---
name: bio-copy-number-cnvkit-analysis
description: Detect somatic and germline copy number variants from targeted, exome, and whole-genome sequencing with CNVkit, a read-depth caller that combines on-target and off-target (antitarget) coverage. Covers panel-of-normals construction, flat-reference tumor-only calling, hybrid/amplicon/WGS modes, CBS vs HMM segmentation selection, purity-aware integer calling, and reconciliation against GATK and allele-specific callers. Use when calling CNVs from hybrid-capture panels or exomes, deciding whether CNVkit (depth-only) is the right tool versus an allele-specific caller, building a panel of normals, diagnosing flat-reference false positives, or interpreting log2 ratios into copy-number states.
tool_type: cli
primary_tool: cnvkit
---

## Version Compatibility

Reference examples tested with: CNVkit 0.9.10+, samtools 1.19+, bedtools 2.31+, Python 3.10+, R 4.3+ with DNAcopy 1.76+.

Before using code patterns, verify installed versions match. If versions differ:
- CLI: `cnvkit.py version` then `cnvkit.py batch --help` to confirm flags
- Python: `pip show cnvkit` then `python -c "import cnvlib; help(cnvlib.read)"`
- R: `packageVersion('DNAcopy')` (CBS backend)

If a command throws an unrecognized-argument or AttributeError, introspect the installed version and adapt the example rather than retrying. CNVkit segmentation methods (`hmm`, `hmm-tumor`, `hmm-germline`) depend on `pomegranate`; CBS depends on Bioconductor `DNAcopy`.

# CNVkit Copy Number Analysis

**"Detect copy number variants from my exome / panel data"** -> Run a read-depth pipeline: normalize on-target and off-target coverage against a reference, segment the log2-ratio profile, and call gains/losses. CNVkit is a *depth-only* caller — it estimates **relative** copy number and cannot, on its own, resolve tumor purity, ploidy, or allele-specific state. Choosing CNVkit is a decision that the experiment does not require allelic resolution.
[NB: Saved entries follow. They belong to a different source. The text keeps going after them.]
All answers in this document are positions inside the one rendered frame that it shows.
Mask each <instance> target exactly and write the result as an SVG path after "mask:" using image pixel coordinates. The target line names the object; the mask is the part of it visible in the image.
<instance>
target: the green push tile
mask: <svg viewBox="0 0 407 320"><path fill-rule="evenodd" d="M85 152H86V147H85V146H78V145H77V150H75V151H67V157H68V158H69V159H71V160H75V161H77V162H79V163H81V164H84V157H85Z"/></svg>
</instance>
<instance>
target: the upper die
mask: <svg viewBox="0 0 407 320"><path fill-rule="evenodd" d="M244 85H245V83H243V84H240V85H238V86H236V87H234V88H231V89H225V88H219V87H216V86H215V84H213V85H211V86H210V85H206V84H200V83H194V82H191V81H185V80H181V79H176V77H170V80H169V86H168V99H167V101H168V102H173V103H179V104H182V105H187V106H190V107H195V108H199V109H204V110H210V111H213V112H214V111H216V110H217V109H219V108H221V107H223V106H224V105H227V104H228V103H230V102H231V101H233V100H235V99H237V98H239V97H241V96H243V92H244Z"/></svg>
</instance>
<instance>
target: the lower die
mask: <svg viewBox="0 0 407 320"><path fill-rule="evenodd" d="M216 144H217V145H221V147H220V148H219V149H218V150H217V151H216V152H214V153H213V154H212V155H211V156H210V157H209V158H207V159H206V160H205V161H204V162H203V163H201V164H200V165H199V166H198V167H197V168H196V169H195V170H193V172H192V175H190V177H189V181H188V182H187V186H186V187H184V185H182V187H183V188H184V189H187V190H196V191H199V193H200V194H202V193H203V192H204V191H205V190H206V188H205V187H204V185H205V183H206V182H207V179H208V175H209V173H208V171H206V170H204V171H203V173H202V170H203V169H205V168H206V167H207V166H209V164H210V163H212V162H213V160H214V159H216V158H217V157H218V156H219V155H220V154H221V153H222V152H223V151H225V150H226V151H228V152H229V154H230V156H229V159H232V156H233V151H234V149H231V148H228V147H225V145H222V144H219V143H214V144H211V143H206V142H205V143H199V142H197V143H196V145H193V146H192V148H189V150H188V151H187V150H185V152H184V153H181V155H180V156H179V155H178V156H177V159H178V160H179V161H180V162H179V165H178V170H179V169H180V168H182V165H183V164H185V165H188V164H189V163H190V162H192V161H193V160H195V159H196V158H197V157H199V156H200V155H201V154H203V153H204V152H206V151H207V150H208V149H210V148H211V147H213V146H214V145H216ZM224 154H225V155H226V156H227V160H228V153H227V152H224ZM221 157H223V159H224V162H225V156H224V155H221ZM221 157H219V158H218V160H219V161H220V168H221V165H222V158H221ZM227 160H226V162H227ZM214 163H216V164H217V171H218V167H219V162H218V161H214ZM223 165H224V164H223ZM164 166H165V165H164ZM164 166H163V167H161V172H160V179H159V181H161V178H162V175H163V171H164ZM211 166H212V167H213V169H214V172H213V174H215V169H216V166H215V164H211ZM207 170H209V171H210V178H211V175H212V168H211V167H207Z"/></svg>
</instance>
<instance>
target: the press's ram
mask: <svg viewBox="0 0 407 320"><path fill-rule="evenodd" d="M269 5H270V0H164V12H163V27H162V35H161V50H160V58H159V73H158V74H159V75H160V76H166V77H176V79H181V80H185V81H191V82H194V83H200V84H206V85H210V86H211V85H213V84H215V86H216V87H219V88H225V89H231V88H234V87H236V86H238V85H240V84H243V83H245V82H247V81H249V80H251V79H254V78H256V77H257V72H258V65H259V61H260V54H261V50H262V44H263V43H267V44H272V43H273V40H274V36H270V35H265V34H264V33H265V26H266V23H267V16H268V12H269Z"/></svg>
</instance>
- CLI: `cnvkit.py batch tumor.bam --normal normal.bam --targets panel.bed --fasta ref.fa`
- Python API: `cnvlib.read('sample.cnr')` for downstream filtering

## Where CNVkit Sits — Caller Taxonomy

| Caller | Signal used | Output | Purity/ploidy aware | Fails when |
|--------|-------------|--------|---------------------|------------|
| CNVkit | Depth (on + off-target) | Relative log2, threshold-called CN | No (manual `--purity`) | Sample purity < ~40%; hyper-aneuploid genome breaks median centering; balanced events invisible |
| GATK gCNV / somatic CNV | Depth (PCA/tangent denoised) | Copy-ratio segments, +/-/0 call | No (somatic); ploidy prior (germline) | Recurrent CNV in the PoN normalized away; ModelSegments gives no integer ASCN |
| ASCAT / Sequenza / FACETS | Depth + B-allele frequency | Integer allele-specific CN, purity, ploidy | Yes (jointly fit) | Near-diploid genome cannot anchor purity; low het-SNP density |
| ExomeDepth / GATK gCNV (cohort) | Depth across a cohort | Germline CN genotype | Germline ploidy only | < ~30-100 technically matched samples; common CNV |

CNVkit's niche: a fast, single-sample depth caller for hybrid-capture panels and exomes where antitarget reads recover genome-wide resolution. Its limit: it answers "is this region gained or lost relative to baseline" — not "how many absolute copies, on which haplotype, in what fraction of cells." For tumor integer CN, purity, LOH, or whole-genome doubling, escalate to allele-specific-copy-number.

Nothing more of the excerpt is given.